I repost these every once in a while, so that’s another way you can reuse your content as you’re building up your content stores.
I know that there are marketers who say that you need to keep content fresh. However on close observation of the Twitter feed from the Institute of Public Relations, I noticed that they reuse their tweets to promote not only their website but also their blog posts. They post things in bursts of 3-5 posts for a total of in the upwards of 10 (or a lot more) posts a day on Twitter. They intersperse with fresh content, but a good portion of it is recycled or repackaged.
If you’re going to reuse content a lot, make sure you have some sort of call to action on it, like check out my website or download this freebie.Instead of mining a blog post for social media content, you can do this in reverse where you do quick posts (like on Instagram) and then compile them into a blog post. Either way, you’re repurposing your content, which is always a good thing.
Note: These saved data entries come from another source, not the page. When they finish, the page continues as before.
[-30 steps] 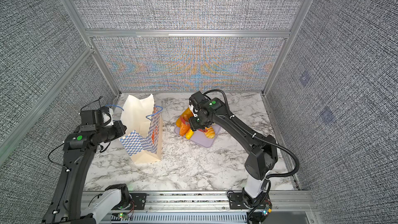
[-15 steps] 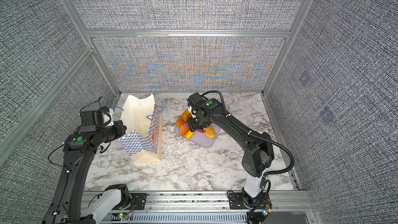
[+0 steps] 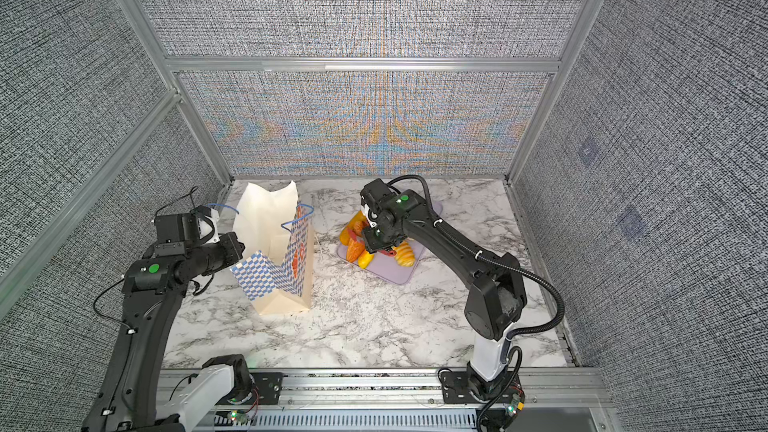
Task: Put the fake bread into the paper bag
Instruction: 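Lower the open tongs around the orange bread with the right gripper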
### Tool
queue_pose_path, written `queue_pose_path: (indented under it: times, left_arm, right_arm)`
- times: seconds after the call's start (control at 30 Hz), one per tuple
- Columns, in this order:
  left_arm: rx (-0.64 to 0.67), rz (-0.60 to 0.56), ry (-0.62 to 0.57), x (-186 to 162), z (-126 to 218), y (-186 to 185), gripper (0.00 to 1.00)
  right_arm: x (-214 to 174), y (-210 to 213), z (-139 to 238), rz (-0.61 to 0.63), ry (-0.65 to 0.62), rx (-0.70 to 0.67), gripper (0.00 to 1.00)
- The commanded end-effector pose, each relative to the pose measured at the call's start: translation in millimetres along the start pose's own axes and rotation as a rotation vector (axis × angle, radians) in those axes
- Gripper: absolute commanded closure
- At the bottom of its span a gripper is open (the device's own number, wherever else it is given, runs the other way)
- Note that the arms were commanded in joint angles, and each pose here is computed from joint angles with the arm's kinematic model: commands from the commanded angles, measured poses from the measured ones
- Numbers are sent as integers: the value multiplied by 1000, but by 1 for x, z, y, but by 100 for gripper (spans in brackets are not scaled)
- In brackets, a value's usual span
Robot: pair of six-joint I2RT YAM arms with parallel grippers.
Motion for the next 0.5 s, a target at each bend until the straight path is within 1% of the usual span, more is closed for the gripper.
queue_pose_path:
  times: [0.0, 0.17, 0.47]
  left_arm:
    - [-6, -1, -11, 2, -1, -1, 100]
    - [-4, -2, -12, 3, -1, 0, 100]
    - [-5, 0, -14, 3, -1, -1, 100]
  right_arm:
    - [4, 1, 4, 0, -27, 3, 51]
    - [3, 1, 9, -6, -35, 3, 55]
    - [1, 0, 20, -20, -62, 3, 58]
Point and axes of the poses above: each gripper's point midway between its finger pads, its own z axis back along the fingers, its own y axis along the line the jaws close on, x = y × z, the point moved 3 cm from there along z, back along the fingers, and after that the axes turned 1 degree about z, right-handed, at the moved point
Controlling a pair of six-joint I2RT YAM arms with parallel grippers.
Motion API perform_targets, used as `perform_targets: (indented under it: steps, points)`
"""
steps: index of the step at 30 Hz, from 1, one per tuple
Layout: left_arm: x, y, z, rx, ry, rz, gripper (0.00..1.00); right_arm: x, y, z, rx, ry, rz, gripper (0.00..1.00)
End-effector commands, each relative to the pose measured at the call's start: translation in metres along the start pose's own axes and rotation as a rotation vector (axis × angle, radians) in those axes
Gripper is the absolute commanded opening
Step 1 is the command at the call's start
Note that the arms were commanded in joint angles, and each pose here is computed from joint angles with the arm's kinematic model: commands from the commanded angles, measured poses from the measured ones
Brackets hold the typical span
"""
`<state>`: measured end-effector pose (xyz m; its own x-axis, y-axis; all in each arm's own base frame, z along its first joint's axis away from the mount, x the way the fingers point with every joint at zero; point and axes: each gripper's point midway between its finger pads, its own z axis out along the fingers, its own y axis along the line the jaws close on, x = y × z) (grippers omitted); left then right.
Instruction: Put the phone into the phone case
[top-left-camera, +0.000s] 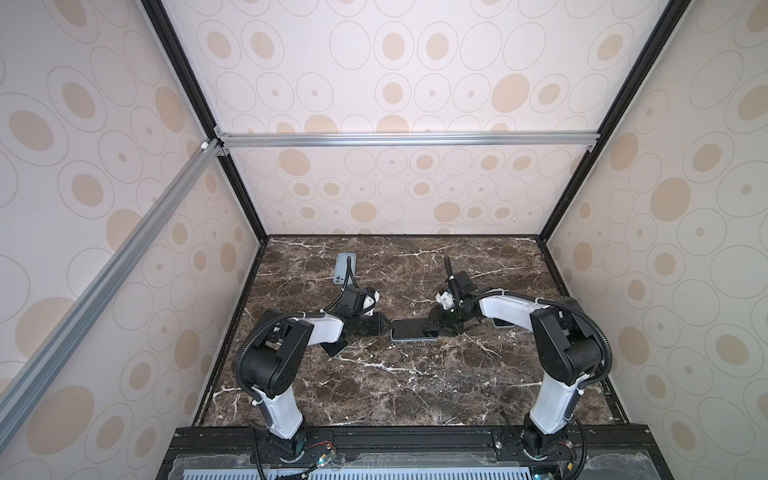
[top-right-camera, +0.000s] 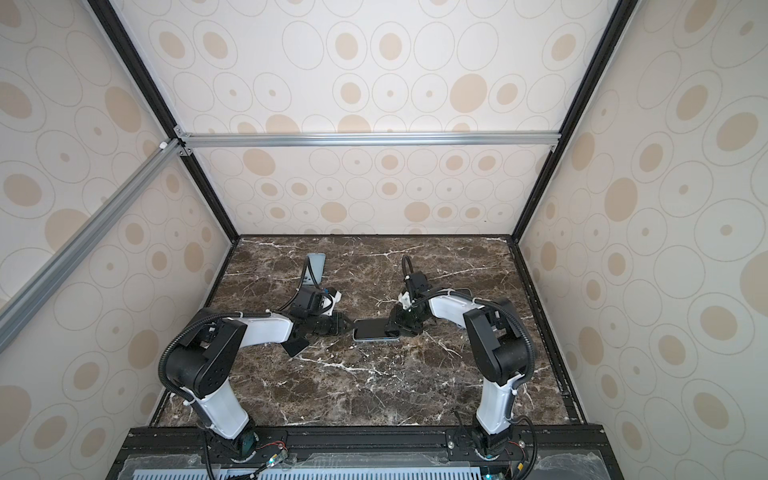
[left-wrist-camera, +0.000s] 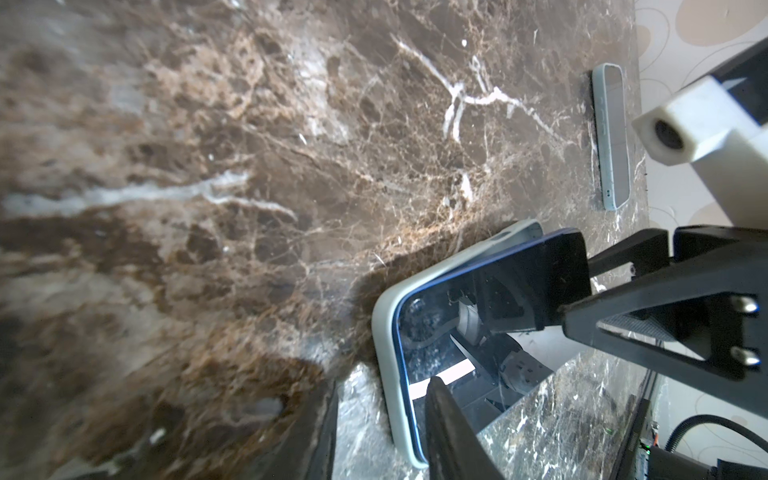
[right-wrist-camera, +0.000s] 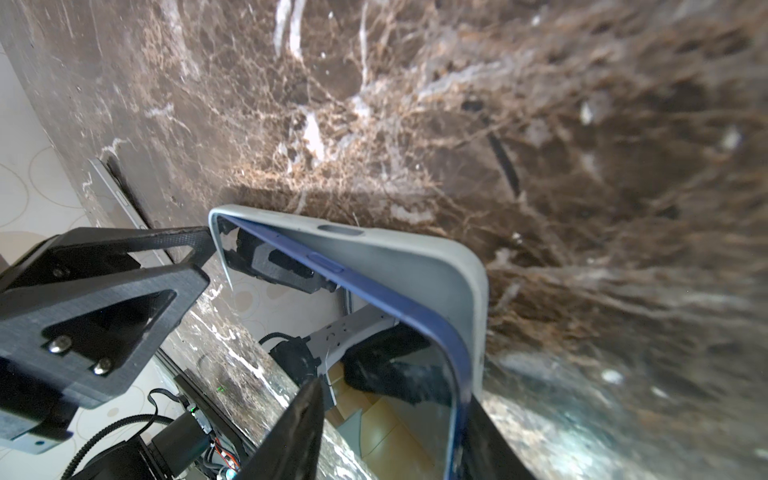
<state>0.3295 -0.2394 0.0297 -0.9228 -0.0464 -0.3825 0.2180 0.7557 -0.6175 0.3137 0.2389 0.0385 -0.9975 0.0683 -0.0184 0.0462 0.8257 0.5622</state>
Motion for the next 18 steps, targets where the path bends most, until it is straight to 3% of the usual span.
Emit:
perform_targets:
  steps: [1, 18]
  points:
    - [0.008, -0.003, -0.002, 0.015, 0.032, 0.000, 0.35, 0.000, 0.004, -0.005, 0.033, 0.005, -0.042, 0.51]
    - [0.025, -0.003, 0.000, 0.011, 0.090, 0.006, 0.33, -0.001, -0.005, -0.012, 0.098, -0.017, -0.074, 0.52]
Engagement posts are ones that are designed to engage. So they have a call to action. This means you’re asking them to download something or to check out your profile or to email you or to make a comment.
Recently, I did a post asking people to sign up for this newsletter.
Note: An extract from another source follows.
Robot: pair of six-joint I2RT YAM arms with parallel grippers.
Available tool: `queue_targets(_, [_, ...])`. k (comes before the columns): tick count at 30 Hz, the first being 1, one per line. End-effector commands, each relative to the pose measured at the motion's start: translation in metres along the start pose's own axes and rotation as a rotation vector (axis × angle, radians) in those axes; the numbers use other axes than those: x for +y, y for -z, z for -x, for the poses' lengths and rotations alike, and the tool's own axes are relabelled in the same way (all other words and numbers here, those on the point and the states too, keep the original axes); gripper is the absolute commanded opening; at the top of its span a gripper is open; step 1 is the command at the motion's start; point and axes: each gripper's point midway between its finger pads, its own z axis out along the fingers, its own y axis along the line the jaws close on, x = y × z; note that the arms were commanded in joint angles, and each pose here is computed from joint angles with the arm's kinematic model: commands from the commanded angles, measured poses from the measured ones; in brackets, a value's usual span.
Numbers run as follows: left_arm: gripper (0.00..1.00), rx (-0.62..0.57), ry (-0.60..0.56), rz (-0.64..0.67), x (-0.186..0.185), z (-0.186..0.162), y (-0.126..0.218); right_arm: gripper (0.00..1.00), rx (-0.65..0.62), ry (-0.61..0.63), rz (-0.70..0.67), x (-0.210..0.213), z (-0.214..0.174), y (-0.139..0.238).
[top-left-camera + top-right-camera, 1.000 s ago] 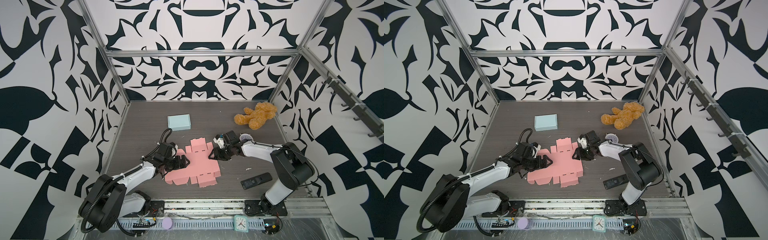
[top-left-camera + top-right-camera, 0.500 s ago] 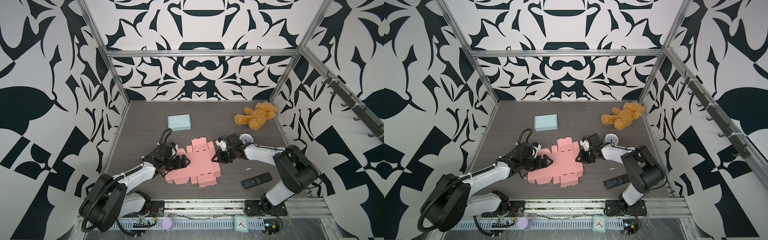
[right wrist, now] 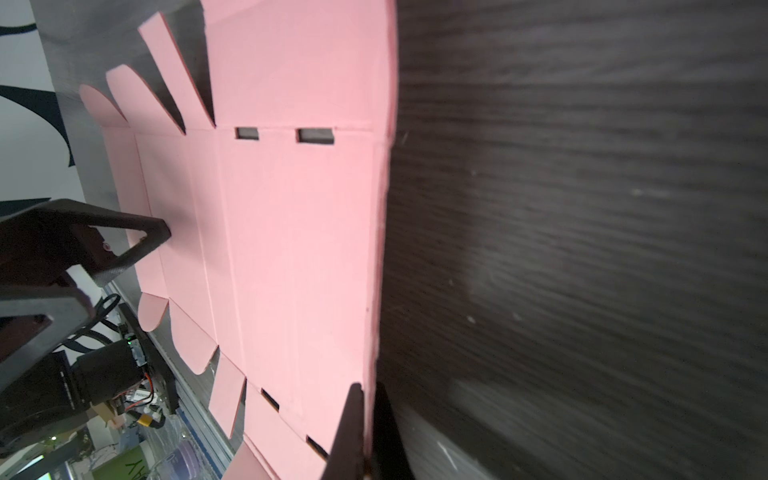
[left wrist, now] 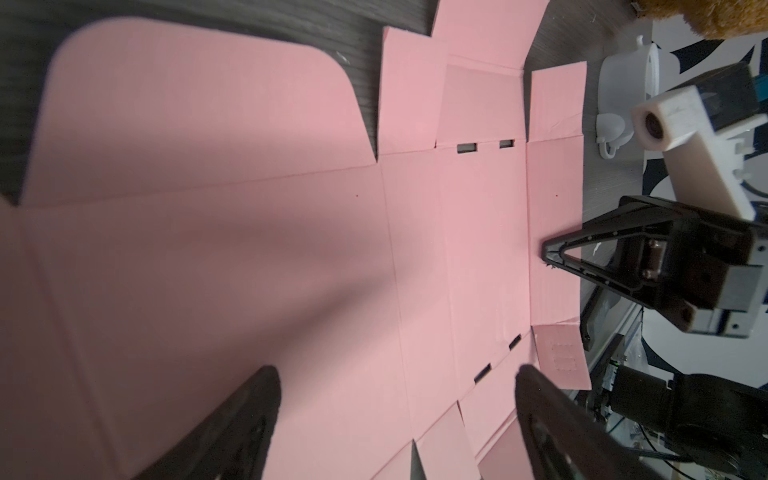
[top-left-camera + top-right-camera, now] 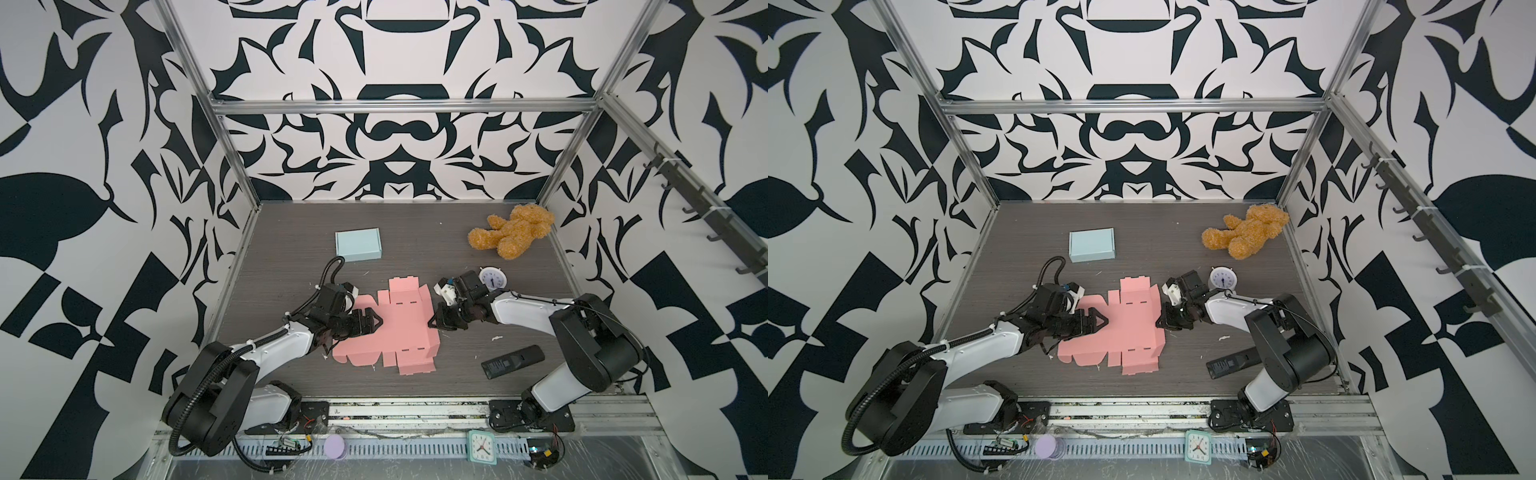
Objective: Fold the paper box
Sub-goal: 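Release the blank with the left gripper and move it away while right keeps holding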
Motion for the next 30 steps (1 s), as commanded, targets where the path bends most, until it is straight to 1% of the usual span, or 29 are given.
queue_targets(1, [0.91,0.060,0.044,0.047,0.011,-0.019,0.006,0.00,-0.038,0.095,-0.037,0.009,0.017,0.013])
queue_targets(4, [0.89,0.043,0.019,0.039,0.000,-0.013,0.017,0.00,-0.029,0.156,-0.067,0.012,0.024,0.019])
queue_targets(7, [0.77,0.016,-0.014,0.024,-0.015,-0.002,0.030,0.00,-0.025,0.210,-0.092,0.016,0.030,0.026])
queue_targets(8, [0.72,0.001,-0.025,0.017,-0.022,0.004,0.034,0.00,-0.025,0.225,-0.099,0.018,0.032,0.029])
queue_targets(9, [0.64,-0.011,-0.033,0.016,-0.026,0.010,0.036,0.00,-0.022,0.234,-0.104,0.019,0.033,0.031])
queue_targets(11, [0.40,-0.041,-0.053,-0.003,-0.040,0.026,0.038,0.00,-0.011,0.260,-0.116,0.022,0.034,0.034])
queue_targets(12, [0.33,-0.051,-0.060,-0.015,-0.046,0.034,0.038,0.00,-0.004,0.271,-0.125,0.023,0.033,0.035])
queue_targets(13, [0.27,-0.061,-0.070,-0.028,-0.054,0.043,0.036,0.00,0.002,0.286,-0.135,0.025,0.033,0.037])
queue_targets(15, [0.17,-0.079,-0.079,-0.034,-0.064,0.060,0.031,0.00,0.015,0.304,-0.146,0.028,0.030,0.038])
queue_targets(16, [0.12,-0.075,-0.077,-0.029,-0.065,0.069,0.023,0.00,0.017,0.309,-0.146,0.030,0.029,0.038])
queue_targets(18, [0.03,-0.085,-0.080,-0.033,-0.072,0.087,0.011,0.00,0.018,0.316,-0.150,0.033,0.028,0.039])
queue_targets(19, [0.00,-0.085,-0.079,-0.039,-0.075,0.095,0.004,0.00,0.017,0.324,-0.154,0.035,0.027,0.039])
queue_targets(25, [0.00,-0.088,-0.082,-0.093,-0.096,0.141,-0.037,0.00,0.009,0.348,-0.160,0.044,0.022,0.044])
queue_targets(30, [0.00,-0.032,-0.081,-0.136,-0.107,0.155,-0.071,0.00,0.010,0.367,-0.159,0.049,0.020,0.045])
You can ask cute and funny survey questions like tea or coffee or Mac or PC or anything that people would have an opinion about, but isn’t that particularly personal.
Pet peeves is a good one, because people love to complain.
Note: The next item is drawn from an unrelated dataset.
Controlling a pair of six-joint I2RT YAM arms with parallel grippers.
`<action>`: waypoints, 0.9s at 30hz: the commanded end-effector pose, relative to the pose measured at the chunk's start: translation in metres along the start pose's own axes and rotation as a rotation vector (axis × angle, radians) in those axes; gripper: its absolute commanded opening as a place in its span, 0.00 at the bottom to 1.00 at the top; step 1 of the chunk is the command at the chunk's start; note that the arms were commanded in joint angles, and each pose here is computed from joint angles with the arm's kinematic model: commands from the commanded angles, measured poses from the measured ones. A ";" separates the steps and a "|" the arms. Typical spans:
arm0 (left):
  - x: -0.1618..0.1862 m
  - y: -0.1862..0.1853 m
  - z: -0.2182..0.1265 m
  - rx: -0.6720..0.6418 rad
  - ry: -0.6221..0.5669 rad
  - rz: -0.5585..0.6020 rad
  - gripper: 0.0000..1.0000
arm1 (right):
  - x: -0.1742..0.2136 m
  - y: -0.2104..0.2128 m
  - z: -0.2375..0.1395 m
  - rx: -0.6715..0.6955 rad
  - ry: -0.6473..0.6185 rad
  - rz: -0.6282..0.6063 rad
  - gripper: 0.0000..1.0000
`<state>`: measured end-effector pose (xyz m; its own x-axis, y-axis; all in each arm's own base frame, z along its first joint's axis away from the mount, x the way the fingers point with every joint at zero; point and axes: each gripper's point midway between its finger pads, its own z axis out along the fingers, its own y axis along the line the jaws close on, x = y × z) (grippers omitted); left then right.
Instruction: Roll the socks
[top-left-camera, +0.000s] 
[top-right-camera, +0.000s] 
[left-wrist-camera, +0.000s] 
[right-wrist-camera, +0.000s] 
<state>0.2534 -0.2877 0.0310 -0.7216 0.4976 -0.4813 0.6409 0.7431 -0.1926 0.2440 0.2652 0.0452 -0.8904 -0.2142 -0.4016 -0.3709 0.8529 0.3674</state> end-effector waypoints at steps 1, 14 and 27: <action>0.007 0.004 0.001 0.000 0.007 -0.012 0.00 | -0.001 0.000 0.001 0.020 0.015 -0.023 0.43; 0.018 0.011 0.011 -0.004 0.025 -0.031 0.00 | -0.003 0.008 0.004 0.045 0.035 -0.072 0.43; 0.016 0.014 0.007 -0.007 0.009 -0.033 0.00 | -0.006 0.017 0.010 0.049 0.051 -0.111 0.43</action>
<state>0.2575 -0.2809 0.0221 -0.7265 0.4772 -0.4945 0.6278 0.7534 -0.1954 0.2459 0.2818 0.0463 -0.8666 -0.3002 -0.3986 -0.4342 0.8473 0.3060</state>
These posts are trying to get your audience to be more than just passively looking at your posts and doing more than hitting a like button. You want them to invest more of themselves and their time in your content, because the ultimate goal is for them to buy your product or service.
1-2 Times a week
Get to know me
The get to know me posts are a bit tricky because they can be a little forced. If you check out my Instagram post, you’ll see an about me post. What I did was I started with a snapshop from a museum trip that I took, turned it into a black and white photo so that it looked more arty, then used it as a prompt for a stream of consciousness, conversationally toned caption. I talked a little about the outing. I talked about my obsession with domestic history. In that short caption and with that post, I demonstrated that I like photography and that I’m a photographer, that I am a history buff who likes domestic history especially culinary history, and then I like to go to cultural places like museums in my spare time … so I’m a bit of an intellectual. I didn’t say any of this. I showed it.
There’s an art to showing who you are. Check out books on creative nonfiction for more tips on techniques on how to do this.
If you want more help, join me for a Marketing Mingle and Pep Exchange or email me and let me know you’d like a workshop dedicated to this topic.
Start a day or two before the event if it’s a blog post. If it’s a bigger event, weekly to 2-3 times a week 2-3 months before the event, increasing in frequency until the event. Then the day before the event. Then do a post after the event to tell every one how it went. If you have photos from the event, you can create an entire series of posts based on the event.